Bacteria have multiple ways to increase genetic variation .

Transformation

An experiment performed by Griffith in 1928 provides a fantastic example of transformation —the uptake of foreign DNA from the surrounding environment. Transformation occurs through the use of proteins on the surface of cells that snag pieces of DNA from around the cell that are from closely related species. This particular experiment involved a bacteria known as Streptococcus pneumoniae, which existed as either a rough strain (R), which is nonvirulent, or as a smooth strain (S), which is virulent. A virulent strain is one that can lead to contraction of an illness. The experimenters exposed mice to different forms of the bacteria. Mice given live S bacteria died. Mice given live R bacteria survived. Mice given heat-killed S bacteria survived. Mice given heat-killed S bacteria combined with live R bacteria died. This was the kicker . . . all the other results to this point were expected. Those exposed to heat-killed S combined with live R bacteria contracted the disease because the live R bacteria underwent transformation. Some of the R bacteria picked up the portion of the heat-killed S bacteria’s DNA, which contained the instructions on how to make the vital component necessary for successful disease transmission. These R bacteria became virulent.

BIG IDEA 3.C.3

Viral infection can introduce genetic variation into the host .

Transduction

To understand transduction, you first need to be introduced to something called a phage (Figure 11.8 )—a virus that infects bacteria. The mechanism by which a phage (otherwise known as bacteriophage) infects a cell reminds me of a syringe. A phage contains within its capsid the DNA that it is attempting to deliver. A phage latches onto the surface of a cell and like a syringe, fires its DNA through the membrane and into the cell. Transduction is the movement of genes from one cell to another by phages. The two main forms of transduction you should be familiar with are generalized and specialized transduction.

Image

Figure 11.8 A phage.

Generalized Transduction Imagine that a phage virus infects and takes over a bacterial cell that contains a functional gene for resistance to penicillin. Occasionally during the creation of new phage viruses, pieces of host DNA instead of viral DNA are accidentally put into a phage. When the cell lyses, expelling the newly formed viral particles, the phage containing the host DNA may latch onto another cell, injecting the host DNA from one cell into another bacterial cell. If the phage attaches to a cell that contains a nonfunctional gene for resistance to penicillin, the effects of this transduction process can be observed. After injecting the host DNA containing the functional penicillin resistance gene, crossover could occur between the comparable gene regions, switching the nonfunctional gene with the functional gene. This would create a new cell that is resistant to penicillin.

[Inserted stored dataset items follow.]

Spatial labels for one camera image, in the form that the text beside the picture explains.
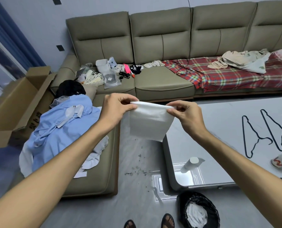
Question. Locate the person's left forearm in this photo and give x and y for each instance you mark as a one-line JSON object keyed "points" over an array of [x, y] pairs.
{"points": [[48, 178]]}

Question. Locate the person's right leg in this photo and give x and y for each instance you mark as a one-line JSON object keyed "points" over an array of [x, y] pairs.
{"points": [[169, 223]]}

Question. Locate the person's leg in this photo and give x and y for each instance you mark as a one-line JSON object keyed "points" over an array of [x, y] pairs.
{"points": [[169, 223], [130, 225]]}

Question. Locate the person's left hand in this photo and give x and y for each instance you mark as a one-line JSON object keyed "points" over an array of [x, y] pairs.
{"points": [[112, 111]]}

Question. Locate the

Specialized Transduction This type of transduction involves a virus that is in the lysogenic cycle, resting quietly along with the other DNA of the host cell. Occasionally when a lysogenic virus switches cycles and becomes lytic, it may bring with it a piece of the host DNA as it pulls out of the host chromosome. Imagine that the host DNA it brought with it contains a functional gene for resistance to penicillin. This virus, now in the lytic cycle, will produce numerous copies of new viral offspring that contain this resistance gene from the host cell. If the new phage offspring attaches to a cell that is not penicillin resistant and injects its DNA and crossover occurs, specialized transduction will have occurred.

Conjugation

This is the raciest of the genetic recombinations that we will cover . . . the bacterial version of sex. It is the transfer of DNA between two bacterial cells connected by appendages called sex pili. Movement of DNA between two cells occurs across a cytoplasmic connection between the two cells and requires the presence of an F-plasmid, which contains the genes necessary for the production of a sex pilus.

Genetic Engineering

DNA technology is advancing at a rapid rate, and you need to have a basic understanding of the most common laboratory techniques for the AP Biology exam.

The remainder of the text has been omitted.